Jimsco, Inc. v. City of Huber Heights, 22948 (5-1-2009)

2009 Ohio 2069
CourtOhio Court of Appeals
DecidedMay 1, 2009
DocketNo. 22948.
StatusPublished

This text of 2009 Ohio 2069 (Jimsco, Inc. v. City of Huber Heights, 22948 (5-1-2009)) is published on Counsel Stack Legal Research, covering Ohio Court of Appeals primary law. Counsel Stack provides free access to over 12 million legal documents including statutes, case law, regulations, and constitutions.

Bluebook
Jimsco, Inc. v. City of Huber Heights, 22948 (5-1-2009), 2009 Ohio 2069 (Ohio Ct. App. 2009).

Opinion

OPINION
{¶ 1} This is an appeal from a final judgment of the court of common pleas in favor of the defendant on the plaintiff's claim for relief for breach of contract, following a trial to the bench. *Page 2

{¶ 2} Plaintiff, Jimsco, Inc. ("Jimsco"), owned and operated a recycling facility called the Taylorsville Road Hardfill. ("Hardfill"). The facility is in Huber Heights, and is adjacent to a wellfield for a municipal water service operated by the City of Huber Heights.

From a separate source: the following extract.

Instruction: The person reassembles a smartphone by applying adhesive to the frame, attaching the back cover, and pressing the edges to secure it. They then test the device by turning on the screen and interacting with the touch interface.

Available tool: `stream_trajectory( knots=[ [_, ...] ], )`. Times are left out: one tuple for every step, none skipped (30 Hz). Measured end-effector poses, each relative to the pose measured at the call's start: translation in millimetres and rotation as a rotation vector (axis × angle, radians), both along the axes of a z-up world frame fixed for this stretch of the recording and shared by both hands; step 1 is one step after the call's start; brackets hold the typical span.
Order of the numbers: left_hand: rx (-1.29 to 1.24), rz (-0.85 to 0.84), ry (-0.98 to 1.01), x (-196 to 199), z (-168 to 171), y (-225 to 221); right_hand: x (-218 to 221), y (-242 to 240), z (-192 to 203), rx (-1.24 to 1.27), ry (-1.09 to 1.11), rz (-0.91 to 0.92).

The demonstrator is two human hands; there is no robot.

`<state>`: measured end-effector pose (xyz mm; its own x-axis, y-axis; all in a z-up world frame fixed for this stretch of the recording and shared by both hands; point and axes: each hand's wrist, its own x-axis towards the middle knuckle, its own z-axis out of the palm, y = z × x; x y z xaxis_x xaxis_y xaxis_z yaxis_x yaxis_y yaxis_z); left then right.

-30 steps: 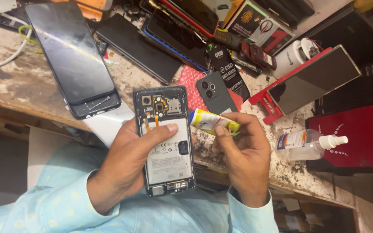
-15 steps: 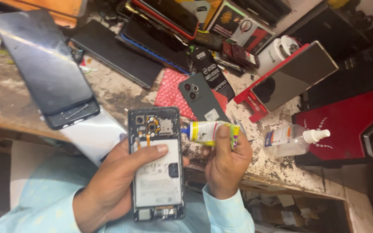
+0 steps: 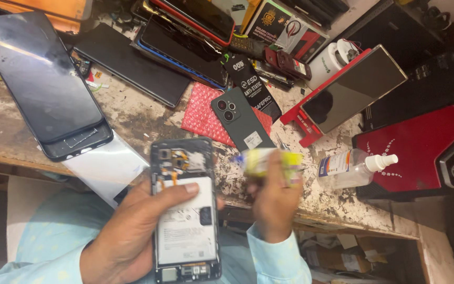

That proximity produced a number of regulatory issues following Jimsco's acquisition of the Hardfill in 1991.

{¶ 3} In 2002-2003, the principals of Jimsco, James McDonald and H.A. Scott, acting through an intermediary, contacted Huber Heights Councilman Mark Campbell, informing Campbell that Jimsco might be willing to sell the Hardfill site to Huber Heights. After discussions, Campbell and other officials of Huber Heights expressed an interest in the purchase. Further negotiations ensued.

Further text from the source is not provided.